◆ **WORK INSTRUCTIONS**
Search the data below, and report every line in which "Exercise" occurs.

________________________

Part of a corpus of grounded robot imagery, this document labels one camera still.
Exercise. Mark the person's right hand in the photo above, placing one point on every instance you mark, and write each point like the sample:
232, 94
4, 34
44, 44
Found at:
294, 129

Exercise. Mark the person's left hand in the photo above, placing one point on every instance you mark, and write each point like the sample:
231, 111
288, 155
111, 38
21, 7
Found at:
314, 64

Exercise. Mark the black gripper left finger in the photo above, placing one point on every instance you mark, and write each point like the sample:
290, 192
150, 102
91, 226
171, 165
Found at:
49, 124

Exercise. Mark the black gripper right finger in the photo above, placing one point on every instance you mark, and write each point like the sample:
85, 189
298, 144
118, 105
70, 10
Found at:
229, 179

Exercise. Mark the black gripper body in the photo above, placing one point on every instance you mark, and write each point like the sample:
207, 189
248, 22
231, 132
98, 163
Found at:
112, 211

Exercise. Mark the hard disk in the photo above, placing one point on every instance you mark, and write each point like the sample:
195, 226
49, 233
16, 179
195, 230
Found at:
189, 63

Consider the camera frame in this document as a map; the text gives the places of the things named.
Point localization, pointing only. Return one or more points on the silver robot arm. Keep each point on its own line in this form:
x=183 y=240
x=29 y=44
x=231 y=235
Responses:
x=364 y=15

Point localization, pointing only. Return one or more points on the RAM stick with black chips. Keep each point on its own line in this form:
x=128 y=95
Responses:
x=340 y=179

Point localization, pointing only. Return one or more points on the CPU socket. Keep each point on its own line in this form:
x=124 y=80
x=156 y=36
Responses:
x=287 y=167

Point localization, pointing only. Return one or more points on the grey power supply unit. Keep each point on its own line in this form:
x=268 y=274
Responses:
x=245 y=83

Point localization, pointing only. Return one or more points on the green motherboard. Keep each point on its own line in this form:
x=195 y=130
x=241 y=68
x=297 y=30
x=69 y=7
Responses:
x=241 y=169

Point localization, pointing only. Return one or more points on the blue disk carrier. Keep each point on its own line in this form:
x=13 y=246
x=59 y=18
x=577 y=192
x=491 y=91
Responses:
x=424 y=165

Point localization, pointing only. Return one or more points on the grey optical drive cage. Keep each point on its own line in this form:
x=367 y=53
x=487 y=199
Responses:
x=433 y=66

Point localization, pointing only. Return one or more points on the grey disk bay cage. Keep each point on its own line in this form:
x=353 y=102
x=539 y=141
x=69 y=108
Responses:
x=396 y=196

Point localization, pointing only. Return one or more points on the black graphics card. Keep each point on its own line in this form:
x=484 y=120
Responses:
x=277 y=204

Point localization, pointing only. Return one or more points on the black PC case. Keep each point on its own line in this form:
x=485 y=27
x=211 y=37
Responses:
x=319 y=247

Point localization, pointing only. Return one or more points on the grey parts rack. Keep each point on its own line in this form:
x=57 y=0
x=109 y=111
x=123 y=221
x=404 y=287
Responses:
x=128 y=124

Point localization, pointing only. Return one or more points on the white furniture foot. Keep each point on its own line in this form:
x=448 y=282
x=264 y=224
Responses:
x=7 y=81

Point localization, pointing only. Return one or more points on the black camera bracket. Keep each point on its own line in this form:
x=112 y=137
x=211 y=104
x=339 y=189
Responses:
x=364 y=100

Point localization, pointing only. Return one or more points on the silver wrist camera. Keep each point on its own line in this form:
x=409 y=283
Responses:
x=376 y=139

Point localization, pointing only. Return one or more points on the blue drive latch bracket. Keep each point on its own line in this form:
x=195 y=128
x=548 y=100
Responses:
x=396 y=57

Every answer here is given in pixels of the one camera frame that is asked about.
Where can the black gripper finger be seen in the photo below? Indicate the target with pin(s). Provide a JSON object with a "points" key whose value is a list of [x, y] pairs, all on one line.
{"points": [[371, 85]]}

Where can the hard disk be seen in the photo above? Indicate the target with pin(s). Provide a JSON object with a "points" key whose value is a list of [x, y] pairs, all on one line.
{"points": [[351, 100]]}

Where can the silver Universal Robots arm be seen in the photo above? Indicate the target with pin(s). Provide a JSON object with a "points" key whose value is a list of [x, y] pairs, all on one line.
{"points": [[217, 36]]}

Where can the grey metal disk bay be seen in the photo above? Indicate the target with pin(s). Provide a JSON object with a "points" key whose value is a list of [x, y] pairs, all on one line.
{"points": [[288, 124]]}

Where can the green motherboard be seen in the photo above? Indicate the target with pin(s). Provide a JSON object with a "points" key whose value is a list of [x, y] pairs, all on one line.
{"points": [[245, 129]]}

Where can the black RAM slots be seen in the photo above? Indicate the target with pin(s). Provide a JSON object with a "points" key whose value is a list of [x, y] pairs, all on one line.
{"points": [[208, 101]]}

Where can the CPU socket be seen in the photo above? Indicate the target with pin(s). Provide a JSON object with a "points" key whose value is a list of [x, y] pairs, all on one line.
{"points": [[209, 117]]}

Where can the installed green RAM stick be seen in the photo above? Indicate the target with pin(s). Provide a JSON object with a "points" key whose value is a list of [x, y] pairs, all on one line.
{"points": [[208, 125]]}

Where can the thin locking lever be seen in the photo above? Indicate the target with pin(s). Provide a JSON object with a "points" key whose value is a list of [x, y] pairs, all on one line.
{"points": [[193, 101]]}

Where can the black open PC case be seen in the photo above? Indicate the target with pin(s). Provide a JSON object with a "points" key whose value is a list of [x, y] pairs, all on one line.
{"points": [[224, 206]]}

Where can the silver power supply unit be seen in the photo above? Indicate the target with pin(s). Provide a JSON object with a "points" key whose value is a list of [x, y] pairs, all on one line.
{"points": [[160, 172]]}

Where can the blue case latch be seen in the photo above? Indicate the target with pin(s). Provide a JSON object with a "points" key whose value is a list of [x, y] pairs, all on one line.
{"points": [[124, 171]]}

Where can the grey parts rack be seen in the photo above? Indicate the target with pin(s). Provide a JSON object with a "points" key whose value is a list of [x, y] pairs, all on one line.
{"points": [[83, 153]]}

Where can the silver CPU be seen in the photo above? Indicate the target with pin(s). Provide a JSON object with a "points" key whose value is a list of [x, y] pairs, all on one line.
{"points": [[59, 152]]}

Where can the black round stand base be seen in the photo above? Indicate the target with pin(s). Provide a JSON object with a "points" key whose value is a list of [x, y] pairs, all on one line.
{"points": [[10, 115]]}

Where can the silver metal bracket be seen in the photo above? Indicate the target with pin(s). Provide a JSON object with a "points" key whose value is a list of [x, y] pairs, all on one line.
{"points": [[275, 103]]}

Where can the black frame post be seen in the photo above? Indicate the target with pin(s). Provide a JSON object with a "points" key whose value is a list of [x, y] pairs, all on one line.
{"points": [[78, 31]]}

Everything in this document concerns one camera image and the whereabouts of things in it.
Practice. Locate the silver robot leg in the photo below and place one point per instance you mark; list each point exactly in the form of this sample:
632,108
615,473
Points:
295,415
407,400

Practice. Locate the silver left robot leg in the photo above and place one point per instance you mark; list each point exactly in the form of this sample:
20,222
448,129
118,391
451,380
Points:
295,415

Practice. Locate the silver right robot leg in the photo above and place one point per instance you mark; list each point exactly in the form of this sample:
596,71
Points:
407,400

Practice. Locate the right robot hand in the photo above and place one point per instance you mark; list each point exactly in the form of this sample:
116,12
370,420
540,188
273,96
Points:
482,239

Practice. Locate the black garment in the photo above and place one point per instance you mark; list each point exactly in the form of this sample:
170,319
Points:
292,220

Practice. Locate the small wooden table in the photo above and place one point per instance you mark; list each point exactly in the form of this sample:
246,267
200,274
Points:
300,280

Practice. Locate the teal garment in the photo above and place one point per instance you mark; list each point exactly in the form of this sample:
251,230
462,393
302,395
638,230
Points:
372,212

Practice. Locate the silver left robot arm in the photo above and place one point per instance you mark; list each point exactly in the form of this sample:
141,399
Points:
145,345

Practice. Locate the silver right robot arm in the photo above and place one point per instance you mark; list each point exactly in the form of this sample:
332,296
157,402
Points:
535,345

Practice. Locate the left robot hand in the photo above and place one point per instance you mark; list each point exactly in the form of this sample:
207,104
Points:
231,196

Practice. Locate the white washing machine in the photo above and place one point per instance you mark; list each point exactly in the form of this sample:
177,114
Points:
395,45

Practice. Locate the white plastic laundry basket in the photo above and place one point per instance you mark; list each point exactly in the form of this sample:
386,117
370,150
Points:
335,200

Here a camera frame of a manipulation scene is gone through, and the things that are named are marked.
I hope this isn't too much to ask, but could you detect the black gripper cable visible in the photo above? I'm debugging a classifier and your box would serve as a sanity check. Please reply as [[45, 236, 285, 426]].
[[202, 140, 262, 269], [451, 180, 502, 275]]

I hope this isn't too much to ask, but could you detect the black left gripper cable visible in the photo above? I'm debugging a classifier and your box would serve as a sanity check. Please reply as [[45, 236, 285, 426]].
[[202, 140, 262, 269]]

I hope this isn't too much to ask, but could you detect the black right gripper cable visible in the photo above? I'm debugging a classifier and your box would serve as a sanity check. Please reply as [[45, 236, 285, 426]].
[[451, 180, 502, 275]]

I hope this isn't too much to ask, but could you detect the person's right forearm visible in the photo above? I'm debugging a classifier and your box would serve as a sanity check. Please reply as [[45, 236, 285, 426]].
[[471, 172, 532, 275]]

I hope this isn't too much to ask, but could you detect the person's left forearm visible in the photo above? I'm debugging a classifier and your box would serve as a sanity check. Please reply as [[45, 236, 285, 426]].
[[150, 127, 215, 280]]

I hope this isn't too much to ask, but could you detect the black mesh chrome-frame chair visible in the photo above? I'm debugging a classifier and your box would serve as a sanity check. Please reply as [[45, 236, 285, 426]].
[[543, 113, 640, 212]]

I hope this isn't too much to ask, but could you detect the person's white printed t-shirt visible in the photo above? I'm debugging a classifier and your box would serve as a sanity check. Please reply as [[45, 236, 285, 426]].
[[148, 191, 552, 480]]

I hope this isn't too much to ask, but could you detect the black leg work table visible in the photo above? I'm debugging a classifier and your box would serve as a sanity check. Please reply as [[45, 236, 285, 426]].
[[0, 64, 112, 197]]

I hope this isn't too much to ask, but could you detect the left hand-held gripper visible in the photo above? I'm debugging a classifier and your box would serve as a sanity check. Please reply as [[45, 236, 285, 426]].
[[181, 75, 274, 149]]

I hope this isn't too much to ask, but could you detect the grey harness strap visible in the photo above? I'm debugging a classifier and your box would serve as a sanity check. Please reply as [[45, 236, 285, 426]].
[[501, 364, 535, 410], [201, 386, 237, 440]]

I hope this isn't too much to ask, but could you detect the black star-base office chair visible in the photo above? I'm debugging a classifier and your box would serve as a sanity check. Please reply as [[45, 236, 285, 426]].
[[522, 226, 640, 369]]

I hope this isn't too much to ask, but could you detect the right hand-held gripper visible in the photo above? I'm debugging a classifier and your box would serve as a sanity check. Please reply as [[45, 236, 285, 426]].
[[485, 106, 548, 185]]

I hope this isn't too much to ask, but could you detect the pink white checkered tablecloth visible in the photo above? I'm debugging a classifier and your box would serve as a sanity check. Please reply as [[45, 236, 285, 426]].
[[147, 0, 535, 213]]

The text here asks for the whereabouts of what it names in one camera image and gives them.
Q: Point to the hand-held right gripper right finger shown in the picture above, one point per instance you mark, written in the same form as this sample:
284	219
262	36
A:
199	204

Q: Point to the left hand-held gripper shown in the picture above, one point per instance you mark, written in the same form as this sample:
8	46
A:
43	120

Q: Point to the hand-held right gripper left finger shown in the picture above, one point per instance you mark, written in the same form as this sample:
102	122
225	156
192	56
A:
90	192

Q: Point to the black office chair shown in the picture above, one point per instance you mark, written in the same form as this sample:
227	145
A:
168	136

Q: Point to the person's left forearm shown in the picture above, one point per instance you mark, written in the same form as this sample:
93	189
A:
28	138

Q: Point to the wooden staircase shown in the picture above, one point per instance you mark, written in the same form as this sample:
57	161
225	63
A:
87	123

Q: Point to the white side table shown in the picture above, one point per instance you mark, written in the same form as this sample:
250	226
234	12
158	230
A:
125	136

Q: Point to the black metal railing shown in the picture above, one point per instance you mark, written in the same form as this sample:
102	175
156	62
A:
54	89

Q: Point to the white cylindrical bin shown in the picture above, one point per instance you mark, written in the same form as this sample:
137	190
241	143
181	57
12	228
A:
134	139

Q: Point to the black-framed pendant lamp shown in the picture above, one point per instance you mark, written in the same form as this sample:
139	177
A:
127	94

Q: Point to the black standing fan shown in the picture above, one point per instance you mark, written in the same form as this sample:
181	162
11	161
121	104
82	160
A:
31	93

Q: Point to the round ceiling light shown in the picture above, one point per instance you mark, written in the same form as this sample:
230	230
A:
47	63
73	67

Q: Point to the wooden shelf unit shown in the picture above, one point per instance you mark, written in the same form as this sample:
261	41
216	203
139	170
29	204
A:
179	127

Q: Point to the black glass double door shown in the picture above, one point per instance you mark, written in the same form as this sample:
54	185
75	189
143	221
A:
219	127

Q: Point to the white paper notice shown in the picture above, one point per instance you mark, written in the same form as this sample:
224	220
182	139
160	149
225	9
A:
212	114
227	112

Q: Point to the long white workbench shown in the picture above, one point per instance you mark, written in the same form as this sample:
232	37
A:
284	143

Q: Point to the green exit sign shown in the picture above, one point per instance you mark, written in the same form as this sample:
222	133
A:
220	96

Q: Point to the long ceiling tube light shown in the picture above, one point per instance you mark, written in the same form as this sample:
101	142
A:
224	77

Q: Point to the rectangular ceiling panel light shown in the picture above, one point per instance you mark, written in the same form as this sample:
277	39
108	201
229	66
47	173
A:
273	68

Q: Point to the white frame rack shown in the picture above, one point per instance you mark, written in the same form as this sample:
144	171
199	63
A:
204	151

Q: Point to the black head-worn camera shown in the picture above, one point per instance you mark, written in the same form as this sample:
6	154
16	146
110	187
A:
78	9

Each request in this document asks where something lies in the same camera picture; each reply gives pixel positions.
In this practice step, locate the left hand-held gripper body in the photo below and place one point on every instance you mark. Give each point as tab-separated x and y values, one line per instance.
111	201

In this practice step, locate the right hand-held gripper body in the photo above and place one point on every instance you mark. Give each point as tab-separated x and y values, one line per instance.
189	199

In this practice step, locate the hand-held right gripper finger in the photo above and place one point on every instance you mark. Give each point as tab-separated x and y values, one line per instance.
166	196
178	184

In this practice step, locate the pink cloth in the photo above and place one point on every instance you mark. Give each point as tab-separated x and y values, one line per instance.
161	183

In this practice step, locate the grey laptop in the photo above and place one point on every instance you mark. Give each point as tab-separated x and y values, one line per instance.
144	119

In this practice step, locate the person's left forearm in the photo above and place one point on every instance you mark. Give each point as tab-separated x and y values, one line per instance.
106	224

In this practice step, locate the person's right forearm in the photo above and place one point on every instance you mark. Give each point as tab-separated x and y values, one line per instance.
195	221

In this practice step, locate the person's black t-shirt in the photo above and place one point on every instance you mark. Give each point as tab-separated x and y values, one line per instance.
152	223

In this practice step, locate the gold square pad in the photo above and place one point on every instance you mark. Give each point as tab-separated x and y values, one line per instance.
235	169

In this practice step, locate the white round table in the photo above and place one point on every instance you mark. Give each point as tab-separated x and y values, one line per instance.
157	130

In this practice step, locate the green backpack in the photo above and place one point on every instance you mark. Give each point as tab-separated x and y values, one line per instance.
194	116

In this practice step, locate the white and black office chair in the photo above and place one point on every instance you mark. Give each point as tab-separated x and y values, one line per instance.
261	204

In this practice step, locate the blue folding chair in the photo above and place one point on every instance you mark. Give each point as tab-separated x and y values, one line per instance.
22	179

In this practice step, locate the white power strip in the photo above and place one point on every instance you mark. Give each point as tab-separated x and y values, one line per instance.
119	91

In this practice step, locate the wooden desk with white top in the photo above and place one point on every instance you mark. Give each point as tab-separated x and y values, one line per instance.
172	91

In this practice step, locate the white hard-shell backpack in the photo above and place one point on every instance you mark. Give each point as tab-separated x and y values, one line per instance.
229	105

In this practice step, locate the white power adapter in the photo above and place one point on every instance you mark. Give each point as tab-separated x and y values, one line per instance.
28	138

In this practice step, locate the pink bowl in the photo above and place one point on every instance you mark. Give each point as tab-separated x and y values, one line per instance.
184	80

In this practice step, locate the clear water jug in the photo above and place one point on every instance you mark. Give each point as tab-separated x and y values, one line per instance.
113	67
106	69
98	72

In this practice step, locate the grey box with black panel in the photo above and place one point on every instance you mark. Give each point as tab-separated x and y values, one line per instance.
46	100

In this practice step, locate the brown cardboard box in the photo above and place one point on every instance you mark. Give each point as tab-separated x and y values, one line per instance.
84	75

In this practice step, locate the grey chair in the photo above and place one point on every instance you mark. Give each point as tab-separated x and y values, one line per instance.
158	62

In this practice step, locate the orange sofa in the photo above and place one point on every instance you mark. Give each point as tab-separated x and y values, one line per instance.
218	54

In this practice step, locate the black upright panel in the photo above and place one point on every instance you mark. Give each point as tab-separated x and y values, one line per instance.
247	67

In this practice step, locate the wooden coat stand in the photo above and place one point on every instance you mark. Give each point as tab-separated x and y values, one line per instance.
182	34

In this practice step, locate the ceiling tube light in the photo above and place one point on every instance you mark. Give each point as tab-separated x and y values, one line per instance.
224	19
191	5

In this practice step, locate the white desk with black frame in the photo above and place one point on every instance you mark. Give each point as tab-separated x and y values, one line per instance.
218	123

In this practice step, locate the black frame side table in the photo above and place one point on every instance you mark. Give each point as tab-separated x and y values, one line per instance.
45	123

________________________

◆ **RESULT**
Exercise. Mark the person's right hand in the photo above, placing one point on every instance you mark, and write each point like the sample:
Exercise. Mark the person's left hand in the photo above, placing one point on every instance you mark, and write each point like the sample:
Exercise. Mark the black gripper left finger in the photo above, placing one point on every instance you mark, and write each point like the sample:
Exercise. Mark the black gripper right finger in the photo above, placing one point on every instance you mark, and write each point like the sample:
Exercise. Mark the black gripper body in the photo above, placing one point on every instance you mark, and write each point like the sample:
Exercise. Mark the hard disk in the photo above, placing one point on every instance you mark, and write each point like the sample:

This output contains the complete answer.